August 23, 2021

A Reflection on Faith by Sharon Salzberg

By Sharon Salzberg

Note: Sharon Salzberg will be discussing her book Faith: Trusting Your Own Deepest Experience, with the IMS Book Club on Mondays, September 13, 20, and 27, at 7-8 PM ET. Click here to learn more and to register.

“The first step on the journey of faith is to recognize that everything is moving onward to something else, inside us and outside. Seeing this truth is the foundation of faith. With faith we can draw near to the truth of the present moment, which is dissolving into the unknown even as we meet it. We open up to what is happening right now in all its mutability and evanescence. A pain in our body, a heartache, an unjust treatment may seem inert, impermeable, unchanging. It may appear to be all that is, all that ever will be. But when we look closely, instead of solidity, we see porousness, fluidity, motion. We begin to see gaps between the moments of suffering. We see the small changes that are happening all the time in the texture, intensity, the contours of our pain.

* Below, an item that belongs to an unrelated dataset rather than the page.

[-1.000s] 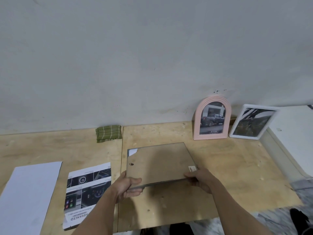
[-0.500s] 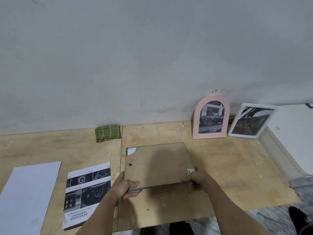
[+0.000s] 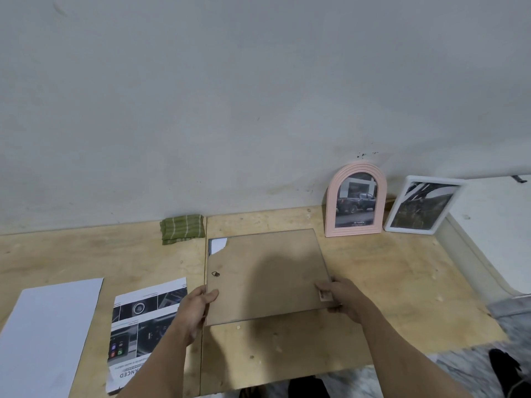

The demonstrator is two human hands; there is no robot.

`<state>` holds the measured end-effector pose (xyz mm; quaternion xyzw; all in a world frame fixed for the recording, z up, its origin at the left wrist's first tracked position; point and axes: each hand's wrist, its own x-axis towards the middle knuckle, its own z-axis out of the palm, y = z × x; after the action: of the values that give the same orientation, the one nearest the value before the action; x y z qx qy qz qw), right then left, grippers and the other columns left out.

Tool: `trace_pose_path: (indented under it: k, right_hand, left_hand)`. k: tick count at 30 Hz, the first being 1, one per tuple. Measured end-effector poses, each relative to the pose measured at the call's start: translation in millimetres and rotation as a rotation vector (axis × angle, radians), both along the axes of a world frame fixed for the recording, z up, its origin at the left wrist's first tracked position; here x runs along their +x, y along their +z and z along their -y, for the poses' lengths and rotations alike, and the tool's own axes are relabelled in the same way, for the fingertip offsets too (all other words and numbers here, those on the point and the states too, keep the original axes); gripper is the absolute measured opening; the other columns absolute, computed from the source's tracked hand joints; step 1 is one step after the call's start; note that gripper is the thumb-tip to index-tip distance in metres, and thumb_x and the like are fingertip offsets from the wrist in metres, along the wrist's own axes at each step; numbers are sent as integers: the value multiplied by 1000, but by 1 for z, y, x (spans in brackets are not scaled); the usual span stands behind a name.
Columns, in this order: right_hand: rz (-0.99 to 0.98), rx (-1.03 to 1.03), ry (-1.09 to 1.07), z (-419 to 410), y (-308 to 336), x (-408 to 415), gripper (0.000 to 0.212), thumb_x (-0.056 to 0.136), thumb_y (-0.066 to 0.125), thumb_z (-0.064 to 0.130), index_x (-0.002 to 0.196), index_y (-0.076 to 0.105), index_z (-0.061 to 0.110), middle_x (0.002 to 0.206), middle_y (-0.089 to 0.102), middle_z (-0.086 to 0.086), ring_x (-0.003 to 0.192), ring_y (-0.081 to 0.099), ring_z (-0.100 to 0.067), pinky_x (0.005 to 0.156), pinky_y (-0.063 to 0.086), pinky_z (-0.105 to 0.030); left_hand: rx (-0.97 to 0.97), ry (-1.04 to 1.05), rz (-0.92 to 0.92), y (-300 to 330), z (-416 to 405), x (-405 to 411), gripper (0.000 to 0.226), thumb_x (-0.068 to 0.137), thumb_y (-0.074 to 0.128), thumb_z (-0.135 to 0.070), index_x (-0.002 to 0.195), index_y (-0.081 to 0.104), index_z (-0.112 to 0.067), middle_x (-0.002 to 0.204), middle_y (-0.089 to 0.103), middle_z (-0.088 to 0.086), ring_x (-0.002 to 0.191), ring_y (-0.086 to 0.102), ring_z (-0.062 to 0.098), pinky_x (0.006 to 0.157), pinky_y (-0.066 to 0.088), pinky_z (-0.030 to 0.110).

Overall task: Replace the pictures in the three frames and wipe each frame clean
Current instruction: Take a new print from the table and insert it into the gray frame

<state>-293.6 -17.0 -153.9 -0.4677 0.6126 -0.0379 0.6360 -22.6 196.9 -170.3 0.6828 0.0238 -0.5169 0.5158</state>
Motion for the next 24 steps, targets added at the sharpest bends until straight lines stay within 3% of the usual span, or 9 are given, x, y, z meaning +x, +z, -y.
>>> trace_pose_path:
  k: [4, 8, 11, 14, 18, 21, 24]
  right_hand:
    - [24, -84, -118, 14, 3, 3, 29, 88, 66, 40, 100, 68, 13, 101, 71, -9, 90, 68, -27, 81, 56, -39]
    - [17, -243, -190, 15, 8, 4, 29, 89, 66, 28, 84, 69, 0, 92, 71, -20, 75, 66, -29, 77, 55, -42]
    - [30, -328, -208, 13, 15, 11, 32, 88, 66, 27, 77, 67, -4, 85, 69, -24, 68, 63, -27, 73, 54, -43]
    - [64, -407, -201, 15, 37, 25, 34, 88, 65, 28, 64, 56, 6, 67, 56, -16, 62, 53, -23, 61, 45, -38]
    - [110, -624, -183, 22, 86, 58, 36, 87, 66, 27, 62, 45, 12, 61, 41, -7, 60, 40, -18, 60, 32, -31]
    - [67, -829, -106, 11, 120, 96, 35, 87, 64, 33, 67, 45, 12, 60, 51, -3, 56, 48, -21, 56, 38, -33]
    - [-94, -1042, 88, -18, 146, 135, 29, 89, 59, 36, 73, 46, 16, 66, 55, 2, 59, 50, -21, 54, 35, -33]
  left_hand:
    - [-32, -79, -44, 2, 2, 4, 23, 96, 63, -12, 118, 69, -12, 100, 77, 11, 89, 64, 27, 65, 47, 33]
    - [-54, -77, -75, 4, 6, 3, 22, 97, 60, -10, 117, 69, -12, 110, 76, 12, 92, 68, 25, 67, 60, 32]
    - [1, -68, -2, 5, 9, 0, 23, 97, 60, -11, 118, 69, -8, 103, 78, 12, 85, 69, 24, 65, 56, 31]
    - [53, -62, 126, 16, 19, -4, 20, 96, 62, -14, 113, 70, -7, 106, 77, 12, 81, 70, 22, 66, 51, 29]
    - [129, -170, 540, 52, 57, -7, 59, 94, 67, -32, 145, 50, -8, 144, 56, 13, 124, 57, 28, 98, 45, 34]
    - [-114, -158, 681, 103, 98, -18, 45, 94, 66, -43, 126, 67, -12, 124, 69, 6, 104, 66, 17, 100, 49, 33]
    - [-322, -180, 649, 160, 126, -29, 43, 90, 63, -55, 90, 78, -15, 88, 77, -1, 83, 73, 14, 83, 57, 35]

No matter what is happening, whenever we see the inevitability of change, the ordinary, or even oppressive, facts of our lives can become alive with prospect. We see that a self-image we’ve been holding doesn’t need to define us forever. The next step is not the last step, what life was is not what it is now, and certainly not what it might yet be.

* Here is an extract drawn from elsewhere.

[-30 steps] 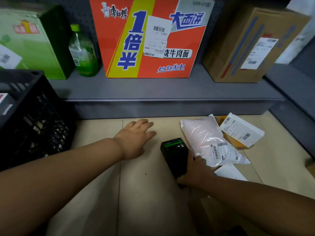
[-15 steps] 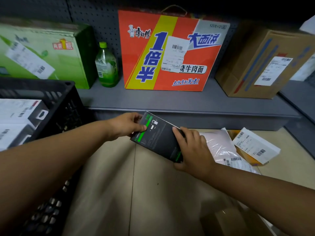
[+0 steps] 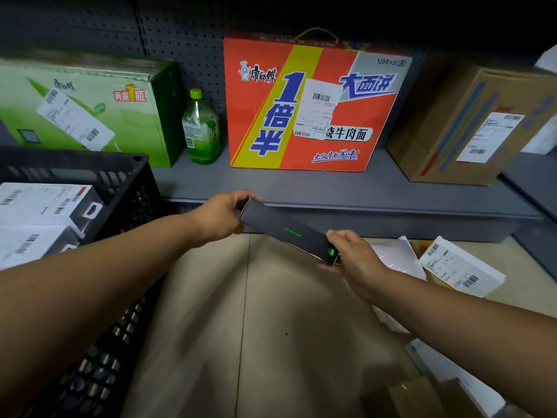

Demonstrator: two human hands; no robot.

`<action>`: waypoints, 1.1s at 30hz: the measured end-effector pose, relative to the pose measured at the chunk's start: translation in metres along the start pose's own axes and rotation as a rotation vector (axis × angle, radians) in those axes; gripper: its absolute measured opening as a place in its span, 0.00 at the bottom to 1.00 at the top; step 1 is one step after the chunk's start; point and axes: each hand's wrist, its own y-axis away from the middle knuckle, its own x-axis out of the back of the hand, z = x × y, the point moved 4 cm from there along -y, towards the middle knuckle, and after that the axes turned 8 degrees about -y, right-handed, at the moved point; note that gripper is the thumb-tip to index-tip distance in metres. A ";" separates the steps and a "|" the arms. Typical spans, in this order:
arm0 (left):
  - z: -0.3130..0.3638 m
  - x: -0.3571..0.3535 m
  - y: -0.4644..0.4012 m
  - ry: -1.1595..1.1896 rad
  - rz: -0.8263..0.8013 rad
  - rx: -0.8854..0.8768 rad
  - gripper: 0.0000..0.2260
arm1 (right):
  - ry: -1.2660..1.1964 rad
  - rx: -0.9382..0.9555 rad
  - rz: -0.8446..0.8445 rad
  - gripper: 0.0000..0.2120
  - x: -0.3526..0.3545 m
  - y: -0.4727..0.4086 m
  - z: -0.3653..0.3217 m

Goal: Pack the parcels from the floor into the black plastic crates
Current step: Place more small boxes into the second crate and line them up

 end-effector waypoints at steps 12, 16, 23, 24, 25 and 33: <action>-0.007 0.018 -0.005 0.482 0.247 0.126 0.21 | 0.384 0.676 0.151 0.16 -0.013 0.024 -0.024; -0.015 0.035 -0.002 0.608 0.217 0.167 0.24 | 0.496 0.752 0.065 0.22 -0.028 0.023 -0.026; -0.018 0.081 0.015 0.667 0.191 0.098 0.26 | 0.923 0.887 0.058 0.32 -0.067 0.031 -0.031; -0.018 0.090 0.018 0.671 0.195 0.086 0.26 | 0.981 0.930 0.066 0.33 -0.077 0.033 -0.037; -0.018 0.100 0.022 0.674 0.202 0.076 0.26 | 1.029 0.970 0.062 0.35 -0.088 0.036 -0.044; -0.045 0.221 0.080 0.536 0.299 0.030 0.22 | 1.303 1.167 -0.019 0.45 -0.215 0.049 -0.086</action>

Some years ago, when I was teaching meditation at a federal women’s prison in California, one of the inmates observed, “When you’re in prison, it’s especially important to try to live in the present moment. It’s easy to get lost in the past, which you can’t change anyway, or to get lost hoping for the future, which is not yet here. If you do that, it’s like you’re not really alive.” Then she paused and looked at me, her eyes shining, and said, “I choose life.”

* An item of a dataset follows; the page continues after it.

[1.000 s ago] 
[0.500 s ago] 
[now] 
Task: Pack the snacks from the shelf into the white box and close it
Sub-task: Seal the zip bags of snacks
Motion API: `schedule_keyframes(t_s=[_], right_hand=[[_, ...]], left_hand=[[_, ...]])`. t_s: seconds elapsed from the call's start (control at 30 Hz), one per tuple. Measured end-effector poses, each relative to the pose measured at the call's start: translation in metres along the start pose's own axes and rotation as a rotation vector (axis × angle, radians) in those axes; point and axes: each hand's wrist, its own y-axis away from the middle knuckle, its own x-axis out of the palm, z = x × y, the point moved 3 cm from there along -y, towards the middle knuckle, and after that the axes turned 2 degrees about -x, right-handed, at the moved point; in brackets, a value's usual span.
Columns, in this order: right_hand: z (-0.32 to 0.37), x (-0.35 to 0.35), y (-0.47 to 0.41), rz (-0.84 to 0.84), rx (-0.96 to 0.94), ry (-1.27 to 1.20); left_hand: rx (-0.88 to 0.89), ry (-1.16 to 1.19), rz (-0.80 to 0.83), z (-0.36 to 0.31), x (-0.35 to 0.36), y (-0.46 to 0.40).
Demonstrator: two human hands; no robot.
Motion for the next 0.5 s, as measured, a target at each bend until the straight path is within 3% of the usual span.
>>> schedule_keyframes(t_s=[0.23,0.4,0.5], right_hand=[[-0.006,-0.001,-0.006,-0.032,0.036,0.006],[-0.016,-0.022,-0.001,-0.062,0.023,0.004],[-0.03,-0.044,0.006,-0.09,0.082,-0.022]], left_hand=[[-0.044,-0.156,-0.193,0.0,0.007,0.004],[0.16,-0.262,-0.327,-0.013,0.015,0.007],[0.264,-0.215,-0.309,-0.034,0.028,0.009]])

Such faith is not superficial or sentimental. It doesn’t say everything will turn out all right. As we all know, as I knew profoundly by the time I was 18, a lot of times things don’t turn out “all right,” according to our wishes, according to our demands or ideas of how they should. Life is not likely to deliver only pleasant events. Faith entails the understanding that we don’t know how things will unfold. Even so, faith allows us to claim the possibility that we ourselves might change in ways that will allow us to recognize and trust the helping hands stretched toward us. It enables us to aspire to a better life than the one we inherited.”